===== THE DATA

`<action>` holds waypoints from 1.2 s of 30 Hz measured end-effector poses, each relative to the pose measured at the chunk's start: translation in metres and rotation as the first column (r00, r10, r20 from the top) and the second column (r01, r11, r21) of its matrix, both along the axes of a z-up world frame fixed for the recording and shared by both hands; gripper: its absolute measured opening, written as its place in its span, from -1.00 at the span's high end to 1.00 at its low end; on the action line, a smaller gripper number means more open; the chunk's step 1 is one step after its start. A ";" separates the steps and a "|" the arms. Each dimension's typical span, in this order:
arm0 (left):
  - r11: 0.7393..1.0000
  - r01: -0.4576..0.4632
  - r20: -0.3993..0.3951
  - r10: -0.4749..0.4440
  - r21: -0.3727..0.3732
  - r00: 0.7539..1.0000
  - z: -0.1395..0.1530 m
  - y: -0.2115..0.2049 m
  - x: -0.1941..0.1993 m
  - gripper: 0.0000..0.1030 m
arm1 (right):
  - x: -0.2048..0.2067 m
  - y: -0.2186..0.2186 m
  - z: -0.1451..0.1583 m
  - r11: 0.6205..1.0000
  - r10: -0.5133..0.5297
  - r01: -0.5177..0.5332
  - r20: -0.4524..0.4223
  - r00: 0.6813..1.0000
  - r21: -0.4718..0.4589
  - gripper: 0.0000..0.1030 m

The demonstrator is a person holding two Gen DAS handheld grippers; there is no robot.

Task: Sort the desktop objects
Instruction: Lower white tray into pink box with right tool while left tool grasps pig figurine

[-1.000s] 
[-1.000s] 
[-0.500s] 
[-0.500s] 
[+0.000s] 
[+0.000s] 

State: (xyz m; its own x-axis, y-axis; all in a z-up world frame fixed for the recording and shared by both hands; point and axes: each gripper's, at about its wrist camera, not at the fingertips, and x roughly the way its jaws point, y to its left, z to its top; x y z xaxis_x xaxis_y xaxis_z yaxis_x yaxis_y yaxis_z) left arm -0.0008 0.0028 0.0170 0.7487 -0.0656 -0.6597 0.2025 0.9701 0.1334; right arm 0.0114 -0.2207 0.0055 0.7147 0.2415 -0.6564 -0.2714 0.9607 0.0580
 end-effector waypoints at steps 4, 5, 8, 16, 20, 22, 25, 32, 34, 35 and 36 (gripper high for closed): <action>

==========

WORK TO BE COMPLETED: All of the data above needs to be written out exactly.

YOUR RESPONSE:
`<action>` holds waypoints from 1.2 s of 30 Hz measured end-effector poses, each relative to the pose measured at the chunk's start: translation in metres and rotation as the first column (r00, r10, r20 from the top) and the second column (r01, r11, r21) of its matrix, both along the axes of a z-up world frame fixed for the recording and shared by both hands; gripper: its absolute measured opening, written as its place in its span, from -1.00 at the span's high end to 1.00 at its low end; on the action line, a smaller gripper number means more open; the chunk's step 1 is one step after its start. A ";" separates the steps and a "|" the arms. Each dimension's typical span, in this order:
arm0 (left):
  - r11: 0.7393..1.0000
  - r01: -0.4576..0.4632
  - r20: -0.3993..0.3951
  - r10: -0.4749..0.4440
  - r21: -0.3727..0.3732
  - r00: 0.7539..1.0000
  - z: -0.1395..0.1530 m
  - y: -0.2115..0.2049 m
  - x: -0.1941..0.1993 m
  - gripper: 0.0000..0.1030 m
arm1 (right):
  - x: -0.2048..0.2067 m
  - y: -0.2186..0.2186 m
  - z: -0.1451..0.1583 m
  - r11: 0.6205..1.0000
  - r10: -0.5133..0.5297
  - r01: -0.5177..0.5332
  - r20: -0.4524..0.4223
  - r00: 0.6813..1.0000
  - r21: -0.4718..0.4589
  - gripper: 0.0000..0.1030 m

The demonstrator is a person holding two Gen DAS handheld grippers; there is no robot.

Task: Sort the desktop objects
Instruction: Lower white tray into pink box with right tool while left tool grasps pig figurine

[-1.000s] 
[-1.000s] 
[-0.500s] 
[-0.500s] 
[+0.000s] 
[+0.000s] 

State: (xyz m; its own x-axis, y-axis; all in a z-up world frame fixed for the recording and shared by both hands; point and axes: each gripper's, at about its wrist camera, not at the fingertips, and x roughly the way its jaws point, y to its left, z to its top; x y z xaxis_x xaxis_y xaxis_z yaxis_x yaxis_y yaxis_z) left arm -0.0008 0.0028 0.0170 0.7487 -0.0656 -0.6597 0.2025 0.9701 0.1334; right arm 0.0114 -0.2207 0.0055 0.7147 0.2415 -0.6564 -0.2714 0.9607 0.0580
 end-effector waypoints at steps 4, 5, 8, 16, 20, 22, 25, 32, 34, 35 and 36 (gripper high for closed): <action>

There is no additional output for this exercise.